# Tutorial19: GNN for Network Traffic Prediction

In this tutorial, we will explore how to use Graph Neural Networks (GNNs) for network traffic prediction. This is a practical application of GNNs in the field of computer networks and telecommunications.

## Outline

1. Introduction: GNNs in Network Applications
2. Dataset Preparation: Simulating Network Traffic Data
3. Graph Construction: Modeling Network Topology as a Graph
4. Model Implementation: GCN and GAT for Traffic Prediction
5. Training and Evaluation
6. Visualization of Results

## 1. Introduction: GNNs in Network Applications

### Why GNNs for Networks?

Computer networks are naturally represented as graphs:
- **Nodes**: Routers, switches, servers, or network devices
- **Edges**: Physical or logical connections between devices
- **Node features**: Device properties, current load, capacity
- **Edge features**: Bandwidth, latency, link utilization

### Applications of GNNs in Networking

1. **Traffic Prediction**: Forecasting network load and congestion
2. **Fault Detection**: Identifying anomalies and failures
3. **Network Optimization**: Routing optimization, resource allocation
4. **Quality of Service (QoS)**: Predicting latency, packet loss
5. **Security**: Intrusion detection, anomaly detection

In this tutorial, we'll focus on **traffic prediction** - predicting the traffic load on network links based on the network topology and historical traffic patterns.

In [None]:
import os
import torch
os.environ['TORCH'] = torch.__version__
print(f"PyTorch version: {torch.__version__}")

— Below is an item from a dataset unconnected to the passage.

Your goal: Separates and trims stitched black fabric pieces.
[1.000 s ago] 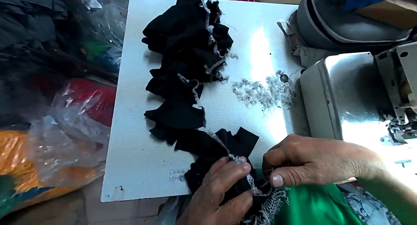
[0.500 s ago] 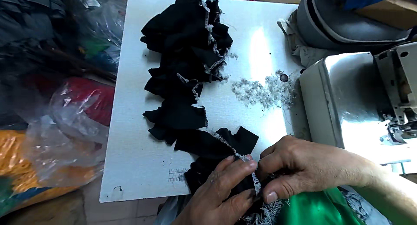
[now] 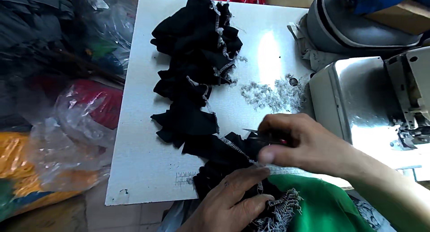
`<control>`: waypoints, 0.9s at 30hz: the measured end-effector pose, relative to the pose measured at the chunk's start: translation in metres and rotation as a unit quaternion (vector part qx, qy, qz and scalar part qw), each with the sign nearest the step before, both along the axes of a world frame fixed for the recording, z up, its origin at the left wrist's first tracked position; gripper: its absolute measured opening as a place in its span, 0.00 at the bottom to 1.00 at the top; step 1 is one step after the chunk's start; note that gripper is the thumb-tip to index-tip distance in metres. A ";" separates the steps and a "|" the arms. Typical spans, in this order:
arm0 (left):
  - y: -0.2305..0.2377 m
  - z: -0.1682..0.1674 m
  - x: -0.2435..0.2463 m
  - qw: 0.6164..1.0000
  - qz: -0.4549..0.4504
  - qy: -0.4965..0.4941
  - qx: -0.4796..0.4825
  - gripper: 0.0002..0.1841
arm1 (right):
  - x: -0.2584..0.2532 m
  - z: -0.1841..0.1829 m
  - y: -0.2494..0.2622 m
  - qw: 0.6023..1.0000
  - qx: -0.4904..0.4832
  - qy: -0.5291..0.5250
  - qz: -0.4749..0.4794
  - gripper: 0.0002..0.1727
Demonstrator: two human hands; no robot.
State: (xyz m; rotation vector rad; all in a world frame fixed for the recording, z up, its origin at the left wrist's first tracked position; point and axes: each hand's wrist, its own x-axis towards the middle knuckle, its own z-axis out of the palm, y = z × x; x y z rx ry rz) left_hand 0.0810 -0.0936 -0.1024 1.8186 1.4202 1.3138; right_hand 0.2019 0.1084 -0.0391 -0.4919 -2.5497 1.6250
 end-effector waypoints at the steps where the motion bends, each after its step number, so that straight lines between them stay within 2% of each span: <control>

# Install PyG if not available
!pip install -q torch-scatter -f https://data.pyg.org/whl/torch-${TORCH}.html
!pip install -q torch-sparse -f https://data.pyg.org/whl/torch-${TORCH}.html
!pip install -q torch-geometric

In [None]:
import numpy as np
import torch
import torch.nn as nn
import torch.nn.functional as F
from torch_geometric.data import Data
from torch_geometric.nn import GCNConv, GATConv
from torch_geometric.utils import to_networkx
import matplotlib.pyplot as plt
import networkx as nx
from sklearn.model_selection import train_test_split
from sklearn.metrics import mean_squared_error, mean_absolute_error, r2_score
import warnings
warnings.filterwarnings('ignore')

# Set random seed for reproducibility
torch.manual_seed(42)
np.random.seed(42)

## 2. Dataset Preparation: Simulating Network Traffic Data

We'll create a synthetic network traffic dataset that simulates a realistic network scenario. The dataset includes:
- A network topology (graph structure)
- Node features (device properties)
- Traffic measurements as labels

### Network Topology

We'll simulate a small ISP network with:
- Core routers (high capacity)
- Edge routers (medium capacity)
- Access nodes (connecting end users)

In [None]:
class NetworkTopologyGenerator:
    """
    Generates a synthetic network topology with realistic properties.
    The network has a hierarchical structure: Core -> Edge -> Access
    """
    
    def __init__(self, n_core=3, n_edge=6, n_access=12):
        self.n_core = n_core
        self.n_edge = n_edge
        self.n_access = n_access
        self.n_total = n_core + n_edge + n_access
        
    def generate(self):
        """
        Generate the network topology and return edge_index.
        """
        edges = []
        
        # Core nodes are fully connected (mesh topology)
        for i in range(self.n_core):
            for j in range(i + 1, self.n_core):
                edges.append([i, j])
                edges.append([j, i])  # Bidirectional
        
        # Each edge node connects to 2 core nodes
        for i in range(self.n_edge):
            edge_node = self.n_core + i
            # Connect to 2 random core nodes
            core_connections = np.random.choice(self.n_core, 2, replace=False)
            for core in core_connections:
                edges.append([edge_node, core])
                edges.append([core, edge_node])
        
        # Each access node connects to 1-2 edge nodes
        for i in range(self.n_access):
            access_node = self.n_core + self.n_edge + i
            # Connect to 1-2 edge nodes
            n_connections = np.random.randint(1, 3)
            edge_connections = np.random.choice(
                range(self.n_core, self.n_core + self.n_edge), 
                n_connections, 
                replace=False
            )
            for edge in edge_connections:
                edges.append([access_node, edge])
                edges.append([edge, access_node])
        
        edge_index = torch.tensor(edges, dtype=torch.long).t().contiguous()
        return edge_index
    
    def get_node_types(self):
        """
        Return node types: 0=core, 1=edge, 2=access
        """
        types = [0] * self.n_core + [1] * self.n_edge + [2] * self.n_access
        return torch.tensor(types, dtype=torch.long)

In [None]:
# Generate the network topology
topology_gen = NetworkTopologyGenerator(n_core=3, n_edge=6, n_access=12)
edge_index = topology_gen.generate()
node_types = topology_gen.get_node_types()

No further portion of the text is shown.